The draft states
The eight ethical principles outlined below guide the development of professional and practice standards regarding the research and deployment of machine learning (ML) systems and artificial intelligence (AI) tools in medicine, specifically with regards to clinical radiology and radiation oncology. These tools should at all times reflect the needs of patients, their care and their safety, and they should respect the clinical teams that care for them.
These principles are intended to complement existing medical ethical frameworks (see appendices), which are insufficient for the emerging use of machine learning and artificial intelligence in medicine. In order to bridge this gap,
RANZCR has developed an additional eight ethical principles to guide the following:
- development of standards of practice for research in AI tools
- development of standards of practice for deployment of AI tools in medicine
- upskilling of radiologists and radiation oncologists in ML and AI, and
- ethical use of ML and AI in medicine.
Principle One: Safety
The first and foremost consideration in the development, deployment or utilisation of ML systems or AI tools ought to be patient safety and quality of care, with the evidence base to support this.
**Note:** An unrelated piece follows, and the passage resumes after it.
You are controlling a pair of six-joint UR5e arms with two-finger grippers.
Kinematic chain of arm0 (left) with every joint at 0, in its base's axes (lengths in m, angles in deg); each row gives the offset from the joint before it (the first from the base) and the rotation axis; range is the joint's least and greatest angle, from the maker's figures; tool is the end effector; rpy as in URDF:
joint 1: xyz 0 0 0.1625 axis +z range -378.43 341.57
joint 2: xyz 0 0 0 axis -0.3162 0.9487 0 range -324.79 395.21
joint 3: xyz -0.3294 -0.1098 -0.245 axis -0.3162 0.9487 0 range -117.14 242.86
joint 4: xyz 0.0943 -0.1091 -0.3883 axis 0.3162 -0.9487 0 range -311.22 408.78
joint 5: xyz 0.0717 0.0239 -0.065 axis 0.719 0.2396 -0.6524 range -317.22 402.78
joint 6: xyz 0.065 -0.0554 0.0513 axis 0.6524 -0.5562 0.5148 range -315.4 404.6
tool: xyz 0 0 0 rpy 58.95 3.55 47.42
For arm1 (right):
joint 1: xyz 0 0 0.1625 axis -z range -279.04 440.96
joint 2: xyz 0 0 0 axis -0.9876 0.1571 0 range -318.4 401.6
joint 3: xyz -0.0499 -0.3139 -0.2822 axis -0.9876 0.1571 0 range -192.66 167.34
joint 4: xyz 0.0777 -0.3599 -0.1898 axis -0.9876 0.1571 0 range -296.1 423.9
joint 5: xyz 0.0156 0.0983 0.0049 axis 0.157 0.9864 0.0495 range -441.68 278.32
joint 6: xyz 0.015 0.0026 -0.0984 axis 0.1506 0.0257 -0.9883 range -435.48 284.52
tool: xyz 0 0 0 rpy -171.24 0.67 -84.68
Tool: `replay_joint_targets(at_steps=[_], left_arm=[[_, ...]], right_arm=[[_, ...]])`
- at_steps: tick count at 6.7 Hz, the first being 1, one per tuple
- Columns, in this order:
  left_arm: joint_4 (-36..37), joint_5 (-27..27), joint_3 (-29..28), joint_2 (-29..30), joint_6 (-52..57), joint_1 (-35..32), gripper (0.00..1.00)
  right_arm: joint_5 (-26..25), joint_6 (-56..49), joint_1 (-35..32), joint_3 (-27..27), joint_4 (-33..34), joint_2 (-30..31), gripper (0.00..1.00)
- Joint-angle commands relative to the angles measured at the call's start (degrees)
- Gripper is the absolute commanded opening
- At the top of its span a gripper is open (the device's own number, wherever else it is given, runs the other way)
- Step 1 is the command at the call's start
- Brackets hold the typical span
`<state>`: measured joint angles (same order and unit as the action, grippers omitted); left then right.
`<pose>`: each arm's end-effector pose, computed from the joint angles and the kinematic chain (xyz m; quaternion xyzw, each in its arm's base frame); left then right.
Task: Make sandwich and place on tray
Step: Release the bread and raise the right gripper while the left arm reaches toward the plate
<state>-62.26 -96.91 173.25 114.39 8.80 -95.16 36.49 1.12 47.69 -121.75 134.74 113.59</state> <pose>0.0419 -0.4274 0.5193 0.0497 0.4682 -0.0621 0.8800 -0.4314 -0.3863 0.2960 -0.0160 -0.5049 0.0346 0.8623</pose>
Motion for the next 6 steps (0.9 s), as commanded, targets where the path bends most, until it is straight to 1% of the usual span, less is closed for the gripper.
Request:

Principle Two: Avoidance of Bias
Machine learning systems and artificial intelligence tools are limited by their algorithmic design and the data they have access to, making them prone to bias. As a general rule, ML systems and AI tools trained on greater volumes and varieties of data should be less biased. Moreover, bias in algorithmic design should be minimised by involving a range of perspectives and skill sets in the design process. The data on which ML systems and AI tools is based should be representative of the target patient population on which the system or tool is being used. The characteristics of the training data set and the environment in which it was tested must be clearly stated when marketing an AI tool to provide transparency and facilitate implementation in appropriate clinical settings. Particular care must be taken when applying an AI tool trained on a general population to indigenous or minority groups. To minimise bias, the same standard of evidence used for other clinical interventions must be applied when regulating ML systems and AI tools, and their limitations must be transparently stated.
Principle Three: Transparency and Explainability
ML systems and AI tools can produce results which are difficult to interpret or replicate. When used in medicine, the doctor must be capable of interpreting how a decision was made and weighing up the potential for bias. This may require upskilling for medical practitioners. When designing a ML system or AI tool, consideration must be given to how the decision made can be understood and explained by a discerning medical practitioner.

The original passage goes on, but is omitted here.